Это просто-напросто виварий, догадался Евгений. И одновременно — лаборатория для биологических экспериментов. А все эти существа в клетках — не более чем представители местной фауны. Едва ли их умертвили преднамеренно — если не считать того, что на столе (хотя, возможно, и он был еще жив, когда на дом напали). Скорее, когда члены экспедиции были перебиты, животные просто умерли от голода…
Евгений заметил, что каждая клетка снабжена бумажной биркой. Но никаких названий на них не оказалось — только номера. Номера шли не подряд, со значительными пропусками. В частности, среди них не оказалось упомянутых в доносе образцов 3, 7, 9 и 13. Ну правильно, подумал Дракин, их, как «невозможных с точки зрения науки», наверняка подвергли исследованию по полной программе, включающей вскрытие и иссечение отдельных органов и тканей. Впрочем, номер 3 — вообще дерево, в виварии ему не место… и неизвестно, что представляли из себя остальные…
Он двинулся вдоль клеток, рассматривая скелеты. Даже если самых причудливых и успели распотрошить, то и оставшиеся производили впечатление. Одни казались помесью не то что разных видов, но разных классов и едва ли не типов, вроде явно сухопутной, судя по клетке, рыбы со множеством членистых когтистых ножек и почти человеческим черепом; другие поражали явной асимметрией и диспропорцией своей костей; про третьи и вовсе невозможно было сказать, что это вообще такое, где там голова, а где конечности, если у этой чертовщины вообще есть то и другое… Разумеется, Дракин был астрофизиком, а не биологом; но ведь и биолога погибшей экспедиции здешняя живность поставила в полный тупик…

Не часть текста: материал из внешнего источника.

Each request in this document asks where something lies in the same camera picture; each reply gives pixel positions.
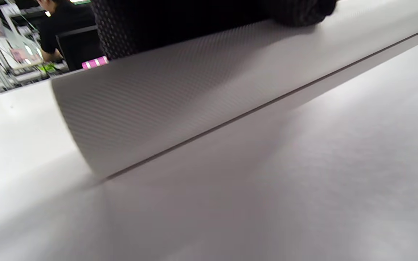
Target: black mesh object
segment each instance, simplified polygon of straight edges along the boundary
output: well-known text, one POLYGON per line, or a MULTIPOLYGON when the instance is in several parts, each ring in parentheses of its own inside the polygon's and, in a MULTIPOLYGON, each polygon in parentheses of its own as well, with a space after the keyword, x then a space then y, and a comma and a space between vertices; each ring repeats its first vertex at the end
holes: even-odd
POLYGON ((336 0, 92 0, 109 59, 272 17, 289 26, 321 22, 336 0))
POLYGON ((322 22, 335 10, 337 0, 262 0, 275 21, 288 26, 310 26, 322 22))

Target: black shirt
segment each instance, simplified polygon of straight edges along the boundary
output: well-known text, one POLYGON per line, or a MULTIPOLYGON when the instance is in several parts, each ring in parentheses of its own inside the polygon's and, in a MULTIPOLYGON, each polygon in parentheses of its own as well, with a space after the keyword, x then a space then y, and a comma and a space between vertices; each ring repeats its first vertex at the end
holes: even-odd
POLYGON ((70 1, 63 1, 56 7, 56 12, 38 27, 41 49, 52 54, 56 49, 60 50, 56 35, 92 25, 96 23, 89 6, 74 5, 70 1))

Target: monitor
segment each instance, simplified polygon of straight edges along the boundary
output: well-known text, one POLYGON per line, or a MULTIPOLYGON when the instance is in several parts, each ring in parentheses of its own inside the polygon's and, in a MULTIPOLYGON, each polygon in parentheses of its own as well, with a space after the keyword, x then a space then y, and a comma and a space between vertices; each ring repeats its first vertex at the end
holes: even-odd
POLYGON ((96 25, 61 33, 56 38, 70 71, 82 69, 82 63, 104 55, 96 25))

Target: green object
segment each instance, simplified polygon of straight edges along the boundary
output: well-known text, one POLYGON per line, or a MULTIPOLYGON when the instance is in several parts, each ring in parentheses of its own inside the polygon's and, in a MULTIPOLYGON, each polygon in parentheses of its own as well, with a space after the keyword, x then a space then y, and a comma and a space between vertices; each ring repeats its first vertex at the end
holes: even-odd
POLYGON ((74 5, 81 5, 81 4, 86 4, 86 3, 91 3, 91 0, 73 2, 74 5))
POLYGON ((46 64, 46 65, 40 65, 40 66, 38 66, 38 69, 40 70, 40 71, 43 71, 43 72, 47 72, 47 73, 50 73, 50 72, 55 72, 56 71, 56 67, 54 66, 54 64, 53 63, 49 63, 49 64, 46 64))

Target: white roll
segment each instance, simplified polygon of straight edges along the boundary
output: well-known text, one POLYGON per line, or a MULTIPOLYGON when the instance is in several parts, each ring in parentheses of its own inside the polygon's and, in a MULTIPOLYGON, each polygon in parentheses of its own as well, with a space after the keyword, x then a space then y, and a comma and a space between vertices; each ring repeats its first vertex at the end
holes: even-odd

Лишь несколько клеток оказались пустыми, причем прутья самой большой из них были выломаны и выгнуты наружу. Евгений не представлял, какие зубы (жвалы, когти, клешни?) надо иметь, чтобы сделать такое с закаленными стальными стержнями восьмимиллиметрового диаметра, зато он понял, что получившаяся дыра как раз примерно совпадает по размеру и форме с той, что в двери. Юноша почувствовал мгновенный дискомфорт при мысли, что сбежавшая тварь все еще где-то здесь. Ведь деваться из заколоченного дома было некуда… Смешно, конечно — чем бы оно ни было, оно давным-давно сдохло! Хотя — некоторые примитивные животные способны впадать в анабиоз на многие годы… Впрочем, оно могло сбежать и не после, а до того, как здесь законопатили все щели.